In the 40 plus years that have passed since the time portrayed on Mad Men, profound social change has occurred regarding smoking attitudes and behavior. While female smoking is up a little since the early 1960s, male smoking has gone down by half. More than that, smokers are constantly aware that "Yes, I do mind if you smoke!" You will never see a public figure, unless in a dramatic movie or TV show, smoking a cigarette in public. It has become something which causes smokers just a little bit of shame.
For this and other reasons, smoking now is becoming clustered among the outcasts of society. The educated and affluent are initiating smoking at a smaller and smaller rate, and smokers in this social strata are quitting at a higher and higher rate. They do this because they are more aware than ever about smoking risks, they are sensitive to the social image of smoking, and they have easy access to cessation resources, including a regular source of primary medical care who is likely to encourage them to quit smoking until they do.
In contrast, smoking is becoming clustered among the poor and those with limited education. About 21% of all adults smoke cigarettes, while smoking is done by 31% of those living below the poverty level. For those over the age of 24 (by when most people are finished with higher education), 29% of those who failed to graduate from high school smoke cigarettes but only 6% of those with a college degree. Check here for more information.
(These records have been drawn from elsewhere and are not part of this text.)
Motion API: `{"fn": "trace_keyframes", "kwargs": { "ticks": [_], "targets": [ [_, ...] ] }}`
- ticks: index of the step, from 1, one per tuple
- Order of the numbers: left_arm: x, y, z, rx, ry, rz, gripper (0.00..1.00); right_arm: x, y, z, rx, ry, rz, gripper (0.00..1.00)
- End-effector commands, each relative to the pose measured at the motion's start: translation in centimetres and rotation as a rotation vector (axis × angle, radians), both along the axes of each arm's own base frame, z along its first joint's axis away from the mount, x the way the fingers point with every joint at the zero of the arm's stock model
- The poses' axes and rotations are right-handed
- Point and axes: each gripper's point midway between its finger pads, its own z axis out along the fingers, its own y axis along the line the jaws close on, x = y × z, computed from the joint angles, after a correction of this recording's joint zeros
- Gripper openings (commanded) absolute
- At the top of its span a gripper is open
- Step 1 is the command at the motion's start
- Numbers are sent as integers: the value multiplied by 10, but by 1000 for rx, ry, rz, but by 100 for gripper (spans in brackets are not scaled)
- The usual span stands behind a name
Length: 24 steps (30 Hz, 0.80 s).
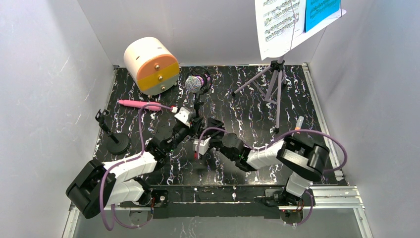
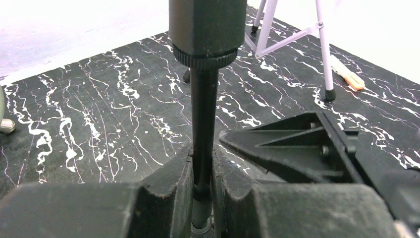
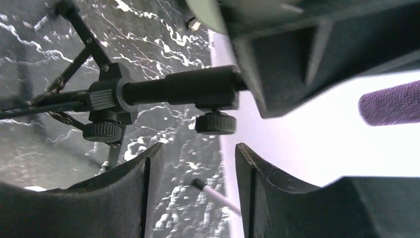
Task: Pack up the instrument practice props
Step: Unscrew the microphone stand from the music stand.
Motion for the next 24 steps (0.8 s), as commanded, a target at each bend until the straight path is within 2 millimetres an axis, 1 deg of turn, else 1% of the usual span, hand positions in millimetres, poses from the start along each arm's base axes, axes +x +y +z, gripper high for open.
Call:
{"fn": "trace_keyframes", "kwargs": {
  "ticks": [1,4,8,13,16,18,19,23,24],
  "targets": [
    [-9,-7,-4,-6,23,-47,0,-7,-1,11,276,315,-39,64],
    [-9,-7,-5,-4,23,-45,0,-16,1,12,406,522,-8,67],
    [-9,-8,-6,-1,26,-50,0,-28,4,9,602,847,33,70],
    [-9,-8,-5,-3,25,-52,0,-30,-1,13,855,1201,76,70],
    [-9,-8,-6,-2,25,-50,0,-25,-6,24,1014,1323,107,70],
    [-9,-8,-6,-3,25,-53,0,-21,-8,29,1097,1408,116,69],
    [-9,-8,-6,-2,26,-53,0,-19,-8,34,1133,1440,140,69],
    [-9,-8,-6,-1,26,-53,0,-15,-7,43,1223,1582,198,68],
    [-9,-9,-6,-2,26,-54,0,-14,-7,41,1238,1619,196,68]
  ]
}}
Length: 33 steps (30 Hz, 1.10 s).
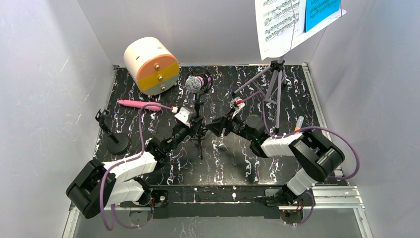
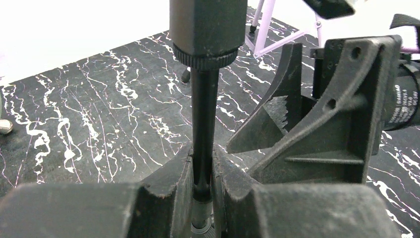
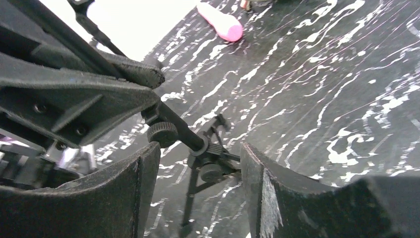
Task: Pack up the instrument practice props
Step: Unscrew the microphone stand from the music stand.
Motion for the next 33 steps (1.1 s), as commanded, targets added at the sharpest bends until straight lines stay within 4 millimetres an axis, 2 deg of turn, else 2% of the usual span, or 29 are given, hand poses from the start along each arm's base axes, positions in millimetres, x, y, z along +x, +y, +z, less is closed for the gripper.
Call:
{"fn": "trace_keyframes", "kwargs": {
  "ticks": [1,7,15,26,33],
  "targets": [
    [-7,-6,-6,0,23,-40,0,-7,10,35,246,159,101,67],
    [-8,-6,-5,1,19,-42,0,0,12,42,319,251,141,65],
    [-8,-7,-6,2,22,-44,0,-5,22,51,325,281,226,64],
    [-8,-7,-5,0,21,-44,0,-7,27,38,289,334,250,59],
    [-8,-6,-4,0,18,-43,0,-12,29,34,288,342,289,50]
  ]
}}
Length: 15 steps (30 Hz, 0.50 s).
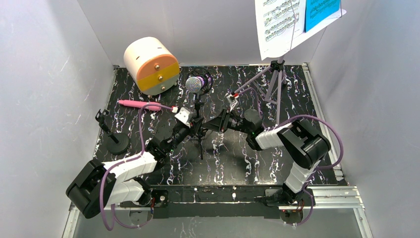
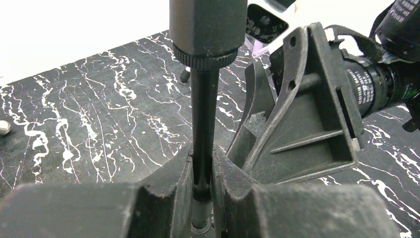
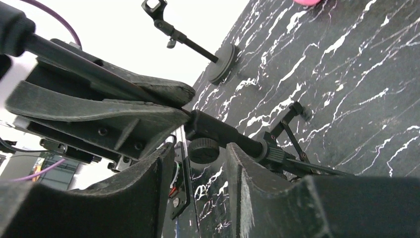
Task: Pack up the instrument practice props
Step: Unscrew the microphone stand from the music stand.
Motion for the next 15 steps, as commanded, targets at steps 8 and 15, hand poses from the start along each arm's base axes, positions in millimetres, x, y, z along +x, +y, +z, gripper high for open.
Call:
{"fn": "trace_keyframes", "kwargs": {
  "ticks": [8,15],
  "targets": [
    [-8,-6,-5,0,19,-40,0,-1,6,17,56,-68,49,38],
    [-8,-7,-4,0,18,-45,0,2,10,19,52,-109,66,25]
  ]
}}
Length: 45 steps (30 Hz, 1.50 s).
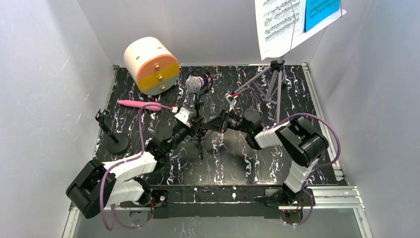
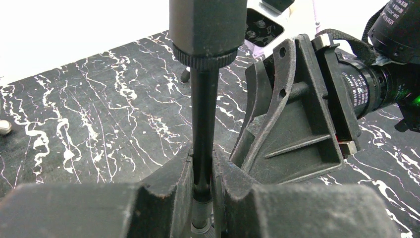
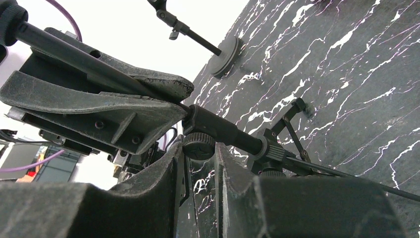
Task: Pack up the instrument practice props
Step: Unscrew the microphone stand from the music stand.
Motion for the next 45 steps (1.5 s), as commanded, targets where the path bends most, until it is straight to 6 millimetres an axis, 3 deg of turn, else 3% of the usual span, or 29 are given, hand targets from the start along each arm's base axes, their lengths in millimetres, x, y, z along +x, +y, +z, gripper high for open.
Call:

These socioeconomic comparisons are becoming fairly well known. Less understood is the clustering of smoking among those with mental illness. There is more and more evidence that those with a diagnosed mental illness smoke at a substantially higher rate compared to persons without a history of mental illness. About 23% of those with no mental illness history smoke; those with some lifetime history, or more recent history smoke at 35% and 41%, respectively. It is estimated that those with a recent mental illness diagnosis smoke about half of all cigarettes consumed in the U.S. Incidentally, there is evidence both ways, showing that prior smoking leads to more mental illness, while other evidence suggests that mental illness leads to smoking. Check here for more information.
The frame which comes into focus is that smoking is becoming associated with society's outer limits: the poor, the undereducated, the outcast, and those not quite accepted in mainstream society. What a stunning change from the days of Mad Men! It remains a challenge to social justice to find the purpose and creativity to provide prevention and cessation resources tailored to meet the needs of these segments of society. If we succeed, all will benefit, even the Haves.